Excerpts from a dataset:
######
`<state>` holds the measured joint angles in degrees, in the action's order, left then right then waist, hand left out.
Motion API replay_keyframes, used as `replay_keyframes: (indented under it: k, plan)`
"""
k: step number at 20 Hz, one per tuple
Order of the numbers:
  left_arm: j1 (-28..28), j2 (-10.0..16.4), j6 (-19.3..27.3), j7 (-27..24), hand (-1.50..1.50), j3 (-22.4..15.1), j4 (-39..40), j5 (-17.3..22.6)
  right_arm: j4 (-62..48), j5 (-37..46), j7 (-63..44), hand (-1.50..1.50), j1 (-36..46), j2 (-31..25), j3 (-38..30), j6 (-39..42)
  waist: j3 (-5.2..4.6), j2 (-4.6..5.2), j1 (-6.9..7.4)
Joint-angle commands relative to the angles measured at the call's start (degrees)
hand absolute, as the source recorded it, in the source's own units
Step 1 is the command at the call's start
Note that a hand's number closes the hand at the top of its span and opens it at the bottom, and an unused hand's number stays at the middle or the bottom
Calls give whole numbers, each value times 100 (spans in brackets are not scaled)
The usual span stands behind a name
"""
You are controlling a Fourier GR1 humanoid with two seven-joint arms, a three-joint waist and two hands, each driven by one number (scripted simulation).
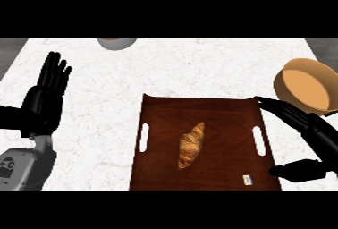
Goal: Pick the croissant from the tray and place it in the pot
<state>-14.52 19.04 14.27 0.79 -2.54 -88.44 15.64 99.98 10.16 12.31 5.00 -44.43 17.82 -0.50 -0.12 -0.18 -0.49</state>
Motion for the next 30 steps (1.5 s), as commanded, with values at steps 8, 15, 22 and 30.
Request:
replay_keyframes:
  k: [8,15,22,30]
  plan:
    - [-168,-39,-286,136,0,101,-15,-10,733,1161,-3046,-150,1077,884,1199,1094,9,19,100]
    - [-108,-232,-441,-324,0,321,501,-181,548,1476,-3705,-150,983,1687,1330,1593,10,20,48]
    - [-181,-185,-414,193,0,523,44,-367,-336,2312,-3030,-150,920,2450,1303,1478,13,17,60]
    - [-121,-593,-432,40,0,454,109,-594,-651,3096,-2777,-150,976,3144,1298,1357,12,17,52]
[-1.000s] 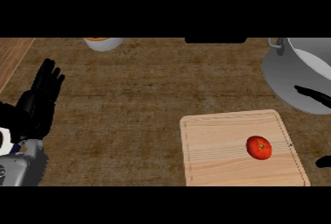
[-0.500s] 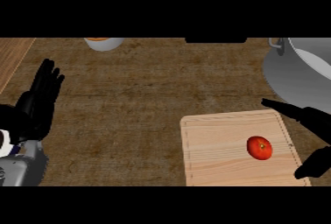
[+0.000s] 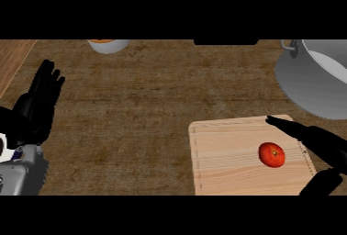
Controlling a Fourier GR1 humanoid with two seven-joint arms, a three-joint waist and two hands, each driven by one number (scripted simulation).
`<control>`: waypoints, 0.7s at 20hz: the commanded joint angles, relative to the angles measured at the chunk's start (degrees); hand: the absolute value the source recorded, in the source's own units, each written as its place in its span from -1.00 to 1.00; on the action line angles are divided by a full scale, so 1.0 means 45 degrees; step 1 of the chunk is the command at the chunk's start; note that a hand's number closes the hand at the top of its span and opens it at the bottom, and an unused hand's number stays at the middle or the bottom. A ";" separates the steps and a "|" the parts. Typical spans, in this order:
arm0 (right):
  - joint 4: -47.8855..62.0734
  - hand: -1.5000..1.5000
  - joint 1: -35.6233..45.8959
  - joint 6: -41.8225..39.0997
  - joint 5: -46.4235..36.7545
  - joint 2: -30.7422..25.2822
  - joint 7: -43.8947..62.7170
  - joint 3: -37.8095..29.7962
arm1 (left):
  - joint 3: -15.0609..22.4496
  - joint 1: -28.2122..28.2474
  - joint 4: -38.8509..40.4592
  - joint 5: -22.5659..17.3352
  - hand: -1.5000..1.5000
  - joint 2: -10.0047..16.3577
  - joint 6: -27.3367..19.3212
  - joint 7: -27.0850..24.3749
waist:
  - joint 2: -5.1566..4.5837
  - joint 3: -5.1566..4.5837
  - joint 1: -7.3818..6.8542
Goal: Pick the tomato from the cutting board and place it in the pot
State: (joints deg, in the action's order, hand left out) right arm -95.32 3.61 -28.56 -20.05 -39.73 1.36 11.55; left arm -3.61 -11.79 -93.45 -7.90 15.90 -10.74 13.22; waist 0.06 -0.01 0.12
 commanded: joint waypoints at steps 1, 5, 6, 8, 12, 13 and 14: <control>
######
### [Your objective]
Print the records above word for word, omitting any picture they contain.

### [Response for this exercise]
`<state>` holds the measured joint angles in degrees, in the action's order, left then right then waist, hand left out.
Motion API replay_keyframes, used as `replay_keyframes: (indented under it: k, plan)`
"""
k: step number at 20 Hz, one per tuple
Order of the numbers:
  left_arm: j1 (-28..28), j2 (-10.0..16.4), j6 (-19.3..27.3), j7 (-27..24), hand (-1.50..1.50), j3 (-22.4..15.1), j4 (-39..40), j5 (-17.3..22.6)
  right_arm: j4 (-62..48), j5 (-37..46), j7 (-63..44), hand (-1.50..1.50), j1 (-36..46), j2 (-31..25), j3 (-38..30), j6 (-39..42)
  waist: j3 (-5.2..4.6), j2 (-4.6..5.2), j1 (-6.9..7.4)
Joint-angle commands relative to the angles measured at the call's start (degrees)
hand absolute, as the source recorded it, in the source's own units
Step 1 is the command at the call's start
Note that a hand's number closes the hand at the top of its span and opens it at the bottom, and an unused hand's number stays at the middle or the bottom
Calls give whole numbers, each value times 100 (spans in brackets are not scaled)
The usual span stands behind a name
"""
You are controlling a Fourier GR1 humanoid with two seven-joint arms, a three-joint waist and two hands, each driven by one number (scripted simulation).
Goal: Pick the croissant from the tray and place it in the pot
<state>-14.52 19.04 14.27 0.79 -2.54 -88.44 15.64 99.98 10.16 12.31 5.00 -44.43 17.82 -0.50 -0.12 -0.18 -0.49</state>
Motion for the next 30 steps (1.5 s), as commanded, with values at steps 8, 15, 22 and 30.
Request:
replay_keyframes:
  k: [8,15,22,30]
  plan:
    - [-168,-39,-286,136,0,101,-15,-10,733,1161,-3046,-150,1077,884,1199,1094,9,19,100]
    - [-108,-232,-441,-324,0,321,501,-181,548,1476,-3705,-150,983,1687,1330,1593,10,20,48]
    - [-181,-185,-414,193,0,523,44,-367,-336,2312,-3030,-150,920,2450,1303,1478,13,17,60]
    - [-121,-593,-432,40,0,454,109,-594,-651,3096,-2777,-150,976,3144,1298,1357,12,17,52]
[-1.000s] 
[-0.500s] 
[+0.000s] 
Controlling a Fourier GR1 humanoid with two seven-joint arms, a three-joint waist and two hands, each driven by one number (scripted simulation).
`<control>`: waypoints, 0.7s at 20hz: the commanded joint angles, relative to the angles measured at the chunk's start (degrees); hand: the absolute value the source recorded, in the source's own units, each written as its place in its span from -1.00 to 1.00; on the action line angles are divided by a full scale, so 1.0 means 45 degrees; step 1 of the chunk is the command at the chunk's start; note that a hand's number closes the hand at the top of its span and opens it at the bottom, and an unused hand's number stays at the middle or the bottom. A ";" separates the steps and a "|" the parts. Typical spans, in this order:
arm0 (right):
  - joint 4: -47.8855..62.0734
  - hand: -1.5000..1.5000
  - joint 1: -35.6233..45.8959
  - joint 6: -41.8225..39.0997
  - joint 5: -46.4235..36.7545
  - joint 2: -30.7422..25.2822
  - joint 7: -43.8947..62.7170
  - joint 3: -37.8095..29.7962
arm1 (left):
  - joint 3: -15.0609..22.4496
  - joint 1: -28.2122..28.2474
  - joint 4: -38.8509..40.4592
  - joint 5: -22.5659..17.3352
  - hand: -1.5000..1.5000
  - joint 2: -10.0047..16.3577
  - joint 6: -27.3367..19.3212
  - joint 7: -27.0850..24.3749
waist:
  - joint 2: -5.1566..4.5837
  - joint 3: -5.1566..4.5837
  - joint 1: -7.3818..6.8542
Goal: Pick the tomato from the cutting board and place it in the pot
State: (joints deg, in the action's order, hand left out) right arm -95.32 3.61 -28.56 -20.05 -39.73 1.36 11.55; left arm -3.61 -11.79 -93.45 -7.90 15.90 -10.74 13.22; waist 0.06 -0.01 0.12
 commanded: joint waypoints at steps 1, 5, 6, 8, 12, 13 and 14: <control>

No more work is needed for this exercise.